→ Provided entries:
=-=-=-=-=

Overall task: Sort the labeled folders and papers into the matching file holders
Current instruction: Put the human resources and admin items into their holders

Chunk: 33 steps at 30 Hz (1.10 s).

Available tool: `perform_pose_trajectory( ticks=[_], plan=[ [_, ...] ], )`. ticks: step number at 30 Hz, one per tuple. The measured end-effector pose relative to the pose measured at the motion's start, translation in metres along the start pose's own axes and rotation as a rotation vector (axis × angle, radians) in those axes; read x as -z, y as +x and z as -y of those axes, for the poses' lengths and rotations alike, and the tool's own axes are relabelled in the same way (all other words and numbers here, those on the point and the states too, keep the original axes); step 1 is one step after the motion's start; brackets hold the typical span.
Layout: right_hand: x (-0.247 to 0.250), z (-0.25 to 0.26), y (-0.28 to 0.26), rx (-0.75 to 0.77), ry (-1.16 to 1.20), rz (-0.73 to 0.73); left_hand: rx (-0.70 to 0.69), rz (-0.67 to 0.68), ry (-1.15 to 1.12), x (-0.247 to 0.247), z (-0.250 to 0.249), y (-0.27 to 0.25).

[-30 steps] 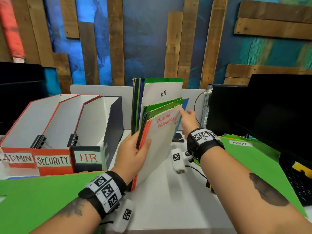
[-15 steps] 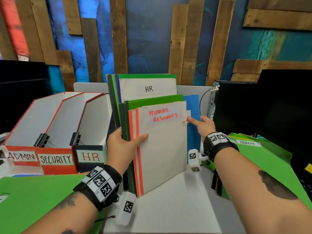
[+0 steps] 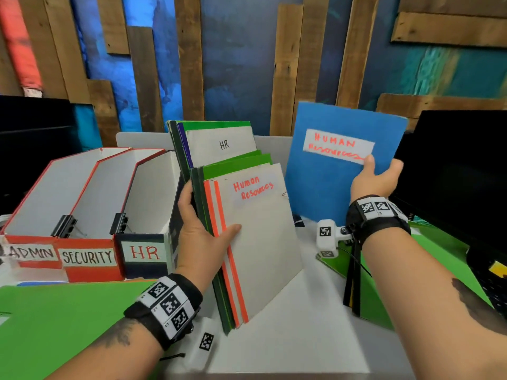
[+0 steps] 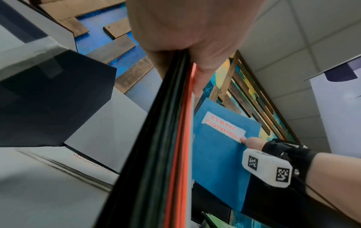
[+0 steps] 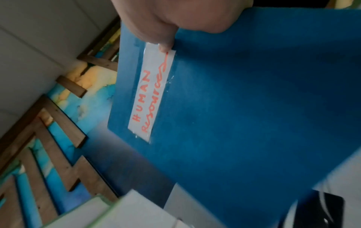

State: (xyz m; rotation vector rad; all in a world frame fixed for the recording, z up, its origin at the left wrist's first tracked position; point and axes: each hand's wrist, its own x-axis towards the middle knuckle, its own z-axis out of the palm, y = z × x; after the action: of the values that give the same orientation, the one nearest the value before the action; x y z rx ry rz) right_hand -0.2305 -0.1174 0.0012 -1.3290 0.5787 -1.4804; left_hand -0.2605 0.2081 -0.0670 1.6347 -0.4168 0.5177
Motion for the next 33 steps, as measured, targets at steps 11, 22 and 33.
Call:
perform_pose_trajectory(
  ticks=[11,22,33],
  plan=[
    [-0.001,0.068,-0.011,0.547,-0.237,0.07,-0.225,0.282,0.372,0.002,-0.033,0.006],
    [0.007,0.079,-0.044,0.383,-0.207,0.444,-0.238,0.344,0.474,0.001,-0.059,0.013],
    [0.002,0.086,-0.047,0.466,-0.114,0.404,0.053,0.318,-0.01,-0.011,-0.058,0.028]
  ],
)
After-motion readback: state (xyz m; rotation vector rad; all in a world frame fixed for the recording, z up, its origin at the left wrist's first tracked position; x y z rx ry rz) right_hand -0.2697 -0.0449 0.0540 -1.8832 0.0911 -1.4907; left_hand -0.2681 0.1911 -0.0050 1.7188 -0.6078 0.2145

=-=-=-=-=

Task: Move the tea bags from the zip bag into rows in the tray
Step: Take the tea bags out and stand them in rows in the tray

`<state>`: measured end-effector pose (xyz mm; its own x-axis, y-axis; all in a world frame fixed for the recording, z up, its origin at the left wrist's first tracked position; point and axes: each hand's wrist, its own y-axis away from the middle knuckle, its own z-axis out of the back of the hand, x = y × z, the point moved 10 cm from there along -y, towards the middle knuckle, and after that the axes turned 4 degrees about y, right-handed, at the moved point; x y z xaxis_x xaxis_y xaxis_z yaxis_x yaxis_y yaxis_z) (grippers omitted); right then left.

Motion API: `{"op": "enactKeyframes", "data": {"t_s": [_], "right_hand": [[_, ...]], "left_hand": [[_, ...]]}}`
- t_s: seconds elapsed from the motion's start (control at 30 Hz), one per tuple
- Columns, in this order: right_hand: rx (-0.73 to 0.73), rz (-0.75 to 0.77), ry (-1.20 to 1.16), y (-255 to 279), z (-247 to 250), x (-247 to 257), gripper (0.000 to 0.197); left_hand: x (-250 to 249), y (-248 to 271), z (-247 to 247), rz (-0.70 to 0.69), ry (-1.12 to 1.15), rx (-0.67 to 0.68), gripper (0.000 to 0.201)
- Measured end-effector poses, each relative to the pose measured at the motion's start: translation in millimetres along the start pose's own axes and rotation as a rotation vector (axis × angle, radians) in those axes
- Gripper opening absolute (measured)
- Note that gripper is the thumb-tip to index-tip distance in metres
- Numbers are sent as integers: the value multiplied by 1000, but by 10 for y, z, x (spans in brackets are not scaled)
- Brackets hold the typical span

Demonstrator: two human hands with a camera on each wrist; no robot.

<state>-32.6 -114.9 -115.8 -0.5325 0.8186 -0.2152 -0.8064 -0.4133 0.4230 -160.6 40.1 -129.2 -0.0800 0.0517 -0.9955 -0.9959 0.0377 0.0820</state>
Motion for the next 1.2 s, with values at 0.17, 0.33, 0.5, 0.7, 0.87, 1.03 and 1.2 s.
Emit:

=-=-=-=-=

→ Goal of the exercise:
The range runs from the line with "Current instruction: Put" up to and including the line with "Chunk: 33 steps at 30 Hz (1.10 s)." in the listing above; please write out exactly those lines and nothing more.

→ Your solution:
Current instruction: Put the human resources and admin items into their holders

Chunk: 33 steps at 30 Hz (1.10 s).

The exercise calls for nothing further.